Pandas
1 min read
Updated 4 Aug 2026
1. Introduction
Pandas gives you labeled, heterogeneous, tabular data on top of NumPy.
Pandas gives you labeled, heterogeneous, tabular data on top of NumPy.
flowchart TD
DF["DataFrame (2-D table)"] --> IDX["Index — row labels: 0, 1, 2"]
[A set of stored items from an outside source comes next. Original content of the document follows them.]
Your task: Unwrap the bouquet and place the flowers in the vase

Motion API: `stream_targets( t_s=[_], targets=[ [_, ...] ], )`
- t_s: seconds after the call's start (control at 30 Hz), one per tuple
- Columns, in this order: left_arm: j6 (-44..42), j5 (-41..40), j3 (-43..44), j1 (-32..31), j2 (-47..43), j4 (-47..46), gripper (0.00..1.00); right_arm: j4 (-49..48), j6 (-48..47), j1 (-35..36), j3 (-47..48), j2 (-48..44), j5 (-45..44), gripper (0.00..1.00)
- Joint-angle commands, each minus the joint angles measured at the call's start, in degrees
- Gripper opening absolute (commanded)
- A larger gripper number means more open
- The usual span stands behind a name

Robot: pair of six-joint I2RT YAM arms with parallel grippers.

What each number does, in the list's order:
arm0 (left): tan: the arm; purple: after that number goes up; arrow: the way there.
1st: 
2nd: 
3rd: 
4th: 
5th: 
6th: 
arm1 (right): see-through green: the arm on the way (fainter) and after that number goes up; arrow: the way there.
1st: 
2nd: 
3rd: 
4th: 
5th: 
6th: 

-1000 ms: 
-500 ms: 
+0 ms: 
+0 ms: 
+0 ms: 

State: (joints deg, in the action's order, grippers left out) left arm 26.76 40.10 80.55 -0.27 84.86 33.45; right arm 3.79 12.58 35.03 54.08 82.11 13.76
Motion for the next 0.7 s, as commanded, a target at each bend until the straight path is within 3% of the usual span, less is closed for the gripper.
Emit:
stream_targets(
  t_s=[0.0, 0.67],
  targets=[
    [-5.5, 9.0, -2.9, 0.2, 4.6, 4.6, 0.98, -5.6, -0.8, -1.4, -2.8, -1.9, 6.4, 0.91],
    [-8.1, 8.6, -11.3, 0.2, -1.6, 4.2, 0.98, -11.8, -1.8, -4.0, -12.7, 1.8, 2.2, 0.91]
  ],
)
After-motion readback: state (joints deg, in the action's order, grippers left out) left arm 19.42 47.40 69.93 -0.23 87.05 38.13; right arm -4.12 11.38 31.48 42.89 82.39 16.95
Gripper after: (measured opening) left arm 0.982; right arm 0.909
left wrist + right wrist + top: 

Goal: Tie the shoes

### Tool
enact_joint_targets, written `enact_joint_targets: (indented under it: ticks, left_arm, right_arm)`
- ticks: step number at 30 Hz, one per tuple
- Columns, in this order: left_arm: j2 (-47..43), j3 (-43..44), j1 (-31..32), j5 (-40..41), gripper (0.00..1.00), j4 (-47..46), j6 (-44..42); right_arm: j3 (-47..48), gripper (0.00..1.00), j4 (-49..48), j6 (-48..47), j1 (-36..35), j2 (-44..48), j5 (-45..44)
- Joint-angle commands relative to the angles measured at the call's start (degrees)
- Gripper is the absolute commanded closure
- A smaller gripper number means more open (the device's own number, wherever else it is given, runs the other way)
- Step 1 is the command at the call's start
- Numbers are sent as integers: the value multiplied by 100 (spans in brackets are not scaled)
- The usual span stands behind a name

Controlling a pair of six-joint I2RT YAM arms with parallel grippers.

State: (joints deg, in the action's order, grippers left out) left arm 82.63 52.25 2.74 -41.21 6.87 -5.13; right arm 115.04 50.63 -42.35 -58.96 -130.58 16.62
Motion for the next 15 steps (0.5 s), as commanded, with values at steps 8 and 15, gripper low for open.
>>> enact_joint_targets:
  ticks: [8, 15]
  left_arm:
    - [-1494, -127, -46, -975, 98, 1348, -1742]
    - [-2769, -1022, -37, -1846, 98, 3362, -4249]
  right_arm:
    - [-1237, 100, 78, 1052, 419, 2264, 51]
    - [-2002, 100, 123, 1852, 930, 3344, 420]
DF --> C1["Series 'name' · object"]
DF --> C2["Series 'age' · int64"]
DF --> C3["Series 'city' · object"]
IDX -. shared by every column .-> C1
IDX -. shared by every column .-> C2
IDX -. shared by every column .-> C3
| Object | What it is |
|---|---|
| Series | 1-D labeled array (a single column) |
| DataFrame | 2-D labeled table (rows × columns), a dict of Series |
| Index | The row/column labels (can be integer, string, datetime, or MultiIndex) |
s = pd.Series([10, 20, 30], index=['a', 'b', 'c'])
# a 10
# b 20
# c 30
df = pd.DataFrame({
'name': ['Ann', 'Bob', 'Cy'],
'age': [25, 30, 35],
'city': ['NYC', 'LA', 'SF']
})
print(df)
# name age city
# 0 Ann 25 NYC
# 1 Bob 30 LA
# 2 Cy 35 SF
📌 Remember: A DataFrame is a dict of Series sharing one Index. Every column is a Series; every column has a dtype.
⭐ Interview Question: Series vs DataFrame? A Series is 1-D (one column + index); a DataFrame is 2-D (multiple aligned columns).